I guess that the cost for an array element access is more expensive than
accessing a field, regardless of volatile. The offset is computed at
runtime for an array element and might need to be checked to be in the
range of valid indices, while the offset of a field is known and can be
a constant in the instruction stream.
Different access costs probably prevent a direct comparison of the
ratios non-hoisted/hoisted.
Also, you would probably have to look at the generated code.
For example, in the hoisted field case the loop for the sum could be
replaced by a multiplication value * count.
On 2023-08-16 16:06, Сергей Цыпанов wrote:
I meant relation between in-loop and hoisted access.
In Java 19 when we take count = 100 for volatile array and hoist it from the loop then the average time decreases from 146 to 33 ns.
And if we take the same count for "plain" field and hoist it from the loop then the average time decreases from 98 to 7 ns.
If I read the data correctly, for the count=100 case in jdk 20 it takes
109 ns/op for the array and 74 ns/op for the field.

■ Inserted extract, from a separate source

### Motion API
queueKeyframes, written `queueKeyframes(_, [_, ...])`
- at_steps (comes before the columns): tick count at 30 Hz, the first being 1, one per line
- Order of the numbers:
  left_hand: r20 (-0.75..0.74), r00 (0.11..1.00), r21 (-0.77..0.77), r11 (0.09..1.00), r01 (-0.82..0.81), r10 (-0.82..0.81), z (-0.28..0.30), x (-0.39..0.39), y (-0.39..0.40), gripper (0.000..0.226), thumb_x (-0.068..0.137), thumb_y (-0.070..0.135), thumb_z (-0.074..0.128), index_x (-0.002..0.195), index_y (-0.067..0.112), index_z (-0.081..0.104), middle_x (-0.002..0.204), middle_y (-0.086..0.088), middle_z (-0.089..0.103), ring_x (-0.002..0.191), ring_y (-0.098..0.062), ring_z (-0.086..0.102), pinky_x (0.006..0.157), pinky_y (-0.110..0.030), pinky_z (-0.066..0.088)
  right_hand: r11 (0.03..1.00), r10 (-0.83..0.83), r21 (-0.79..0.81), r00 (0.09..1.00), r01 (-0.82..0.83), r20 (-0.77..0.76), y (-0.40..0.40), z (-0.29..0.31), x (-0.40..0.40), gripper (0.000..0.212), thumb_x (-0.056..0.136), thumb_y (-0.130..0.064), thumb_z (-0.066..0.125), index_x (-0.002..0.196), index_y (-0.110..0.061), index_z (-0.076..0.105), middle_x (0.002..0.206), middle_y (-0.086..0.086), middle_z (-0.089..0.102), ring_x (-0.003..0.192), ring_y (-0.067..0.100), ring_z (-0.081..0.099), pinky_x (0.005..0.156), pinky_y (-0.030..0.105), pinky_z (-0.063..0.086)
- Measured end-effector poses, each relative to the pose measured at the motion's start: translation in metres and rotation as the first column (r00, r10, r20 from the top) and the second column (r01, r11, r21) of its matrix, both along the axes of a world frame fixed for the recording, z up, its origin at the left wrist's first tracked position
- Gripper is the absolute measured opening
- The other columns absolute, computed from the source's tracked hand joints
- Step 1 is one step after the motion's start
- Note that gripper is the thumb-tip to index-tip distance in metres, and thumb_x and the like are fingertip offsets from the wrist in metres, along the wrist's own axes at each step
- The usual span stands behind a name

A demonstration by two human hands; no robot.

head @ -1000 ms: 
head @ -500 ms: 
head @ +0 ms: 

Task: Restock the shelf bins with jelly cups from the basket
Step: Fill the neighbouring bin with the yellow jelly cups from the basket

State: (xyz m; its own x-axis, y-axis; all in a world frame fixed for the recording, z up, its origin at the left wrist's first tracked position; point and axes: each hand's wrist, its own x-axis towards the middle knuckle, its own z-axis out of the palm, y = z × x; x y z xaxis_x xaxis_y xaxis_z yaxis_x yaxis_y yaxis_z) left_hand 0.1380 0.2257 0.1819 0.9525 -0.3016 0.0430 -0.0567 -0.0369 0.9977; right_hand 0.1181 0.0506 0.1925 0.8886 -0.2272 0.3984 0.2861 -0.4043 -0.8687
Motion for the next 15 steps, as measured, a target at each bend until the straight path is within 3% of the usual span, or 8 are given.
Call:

To me this looks like a field access is _less_ expensive.
Am I missing something?
On 2023-08-16 13:37, Сергей Цыпанов wrote:
Hello,
I was measuring costs of hoisting volatile access out of the loop and found out, that
there's a difference in numbers for arrays and "plain" references.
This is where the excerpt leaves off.